Scabiosa species and varieties differ in the colours of their flowers, but most are soft lavender blue, lilac or creamy white.

Taxonomy

It was first published in Species Plantarum on page 98 in 1753.

Species
As accepted by Plants of the World Online;

 Scabiosa adzharica 
 Scabiosa africana 
 Scabiosa albanensis 
 Scabiosa amoena 
 Scabiosa andryifolia 
 Scabiosa angustiloba 
 Scabiosa arenaria 
 Scabiosa atropurpurea 
 Scabiosa austroafricana 
 Scabiosa balcanica   
 Scabiosa × beauverdiana 
 Scabiosa bipinnata 
 Scabiosa buekiana 
 Scabiosa canescens 
 Scabiosa cartenniana 
 Scabiosa cephalarioides 
 Scabiosa cinerea 
 Scabiosa colchica 
 Scabiosa columbaria 
 Scabiosa comosa 
 Scabiosa correvoniana 
 Scabiosa corsica 
 Scabiosa crinita 
 Scabiosa daucoides 
 Scabiosa drakensbergensis 
 Scabiosa eremophila 
 Scabiosa farinosa 
 Scabiosa fumarioides 
 Scabiosa galianoi 
 Scabiosa holosericea 
 Scabiosa imeretica 
 Scabiosa incisa 
 Scabiosa ispartaca 
 Scabiosa japonica 
 Scabiosa jezoensis 
 Scabiosa lacerifolia 
 Scabiosa lachnophylla 
 Scabiosa libyca 
 Scabiosa lucida 
 Scabiosa × lucidula 
 Scabiosa mollissima 
 Scabiosa nitens 
 Scabiosa ochroleuca 
 Scabiosa owerinii 
 Scabiosa paphlagonica 
 Scabiosa parielii  
 Scabiosa parviflora 
 Scabiosa praemontana 
 Scabiosa pyrenaica 
 Scabiosa semipapposa 
 Scabiosa silenifolia 
 Scabiosa sirnakia 
 Scabiosa sivrihisarica 
 Scabiosa solymica 
 Scabiosa sosnowskyi 
 Scabiosa taygetea 
 Scabiosa tenuis 
 Scabiosa thysdrusiana 
 Scabiosa transvaalensis 
 Scabiosa triandra 
 Scabiosa triniifolia 
 Scabiosa turolensis 
 Scabiosa tuzluca 
 Scabiosa tysonii 
 Scabiosa velenovskiana 
 Scabiosa vestina 
 Scabiosa webbiana

Distribution
Members of this genus are native to Africa, Europe and Asia.  Some species of Scabiosa, notably small scabious (S. columbaria) and Mediterranean sweet scabious (S. atropurpurea) have been developed into cultivars for gardeners.
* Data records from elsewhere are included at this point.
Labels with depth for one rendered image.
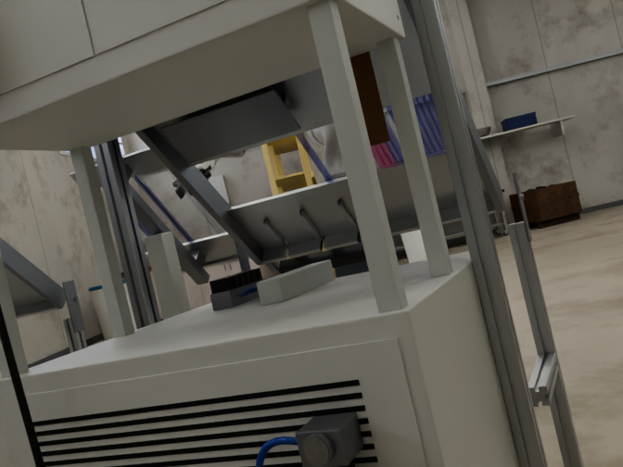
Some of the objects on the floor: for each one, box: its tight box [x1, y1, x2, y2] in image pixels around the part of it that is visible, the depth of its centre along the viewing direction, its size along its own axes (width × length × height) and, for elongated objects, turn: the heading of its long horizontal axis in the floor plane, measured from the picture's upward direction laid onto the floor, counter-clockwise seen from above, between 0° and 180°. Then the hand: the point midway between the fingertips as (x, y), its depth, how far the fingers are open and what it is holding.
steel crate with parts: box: [509, 181, 582, 229], centre depth 1017 cm, size 86×99×60 cm
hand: (186, 189), depth 193 cm, fingers open, 3 cm apart
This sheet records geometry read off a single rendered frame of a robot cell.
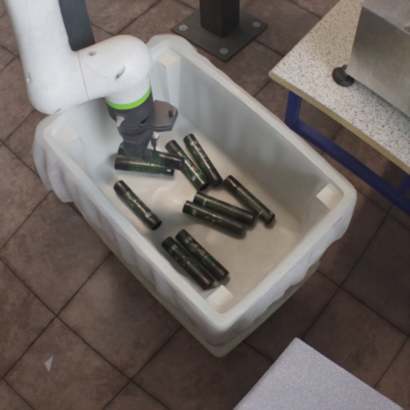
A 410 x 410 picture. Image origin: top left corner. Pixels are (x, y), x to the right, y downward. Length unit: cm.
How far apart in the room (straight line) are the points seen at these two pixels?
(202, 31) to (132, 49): 135
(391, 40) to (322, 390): 67
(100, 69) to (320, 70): 52
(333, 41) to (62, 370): 129
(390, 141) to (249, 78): 107
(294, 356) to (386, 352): 87
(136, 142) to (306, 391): 61
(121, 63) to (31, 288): 110
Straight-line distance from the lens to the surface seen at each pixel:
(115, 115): 104
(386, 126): 116
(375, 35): 104
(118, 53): 92
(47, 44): 89
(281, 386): 94
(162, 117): 106
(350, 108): 116
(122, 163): 139
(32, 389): 179
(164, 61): 131
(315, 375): 95
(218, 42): 222
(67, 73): 93
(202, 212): 131
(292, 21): 236
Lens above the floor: 168
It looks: 64 degrees down
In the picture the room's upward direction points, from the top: 4 degrees counter-clockwise
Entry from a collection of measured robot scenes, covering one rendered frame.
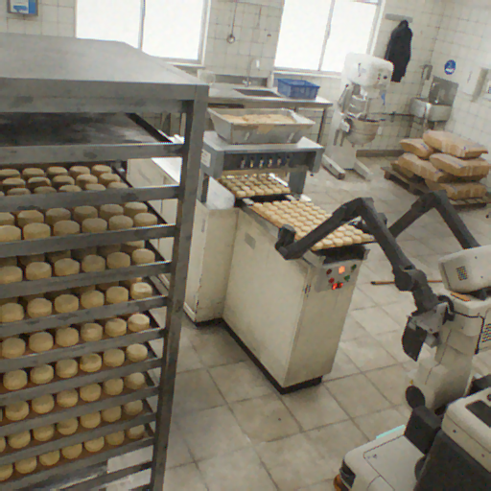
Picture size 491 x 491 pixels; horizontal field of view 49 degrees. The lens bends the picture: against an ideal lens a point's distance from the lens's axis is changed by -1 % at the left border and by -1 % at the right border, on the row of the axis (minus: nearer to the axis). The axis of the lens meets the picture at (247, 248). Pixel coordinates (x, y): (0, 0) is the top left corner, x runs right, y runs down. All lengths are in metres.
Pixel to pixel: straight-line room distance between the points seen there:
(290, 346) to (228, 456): 0.62
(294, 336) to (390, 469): 0.78
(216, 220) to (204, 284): 0.42
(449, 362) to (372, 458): 0.56
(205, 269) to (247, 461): 1.10
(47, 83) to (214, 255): 2.29
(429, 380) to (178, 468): 1.17
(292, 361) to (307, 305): 0.35
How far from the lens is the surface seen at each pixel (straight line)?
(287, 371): 2.93
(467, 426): 2.04
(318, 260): 2.55
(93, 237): 1.12
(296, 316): 2.74
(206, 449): 2.74
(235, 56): 6.46
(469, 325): 2.09
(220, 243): 3.12
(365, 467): 2.48
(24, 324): 1.18
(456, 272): 2.10
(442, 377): 2.27
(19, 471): 1.52
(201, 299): 3.27
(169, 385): 1.39
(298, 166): 3.27
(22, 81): 0.96
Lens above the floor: 2.01
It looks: 27 degrees down
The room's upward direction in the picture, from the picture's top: 10 degrees clockwise
In 1782, a mysterious pale yellow scabious, called Scabiosa trenta, was described by Belsazar Hacquet, an Austrian physician, botanist, and mountaineer, in his work Plantae alpinae Carniolicae. It became a great source of inspiration for later botanists and mountaineers discovering the Julian Alps, especially Julius Kugy. The Austrian botanist Anton Kerner von Marilaun later proved Belsazar Hacquet had not found a new species, but a specimen of the already known submediterranean Cephalaria leucantha.

Ecology
Scabious flowers are nectar rich and attractive to many insects including butterflies and moths such as the six-spot burnet. Scabiosa species are food plants for the larvae of some species of Lepidoptera such as the grey pug moth.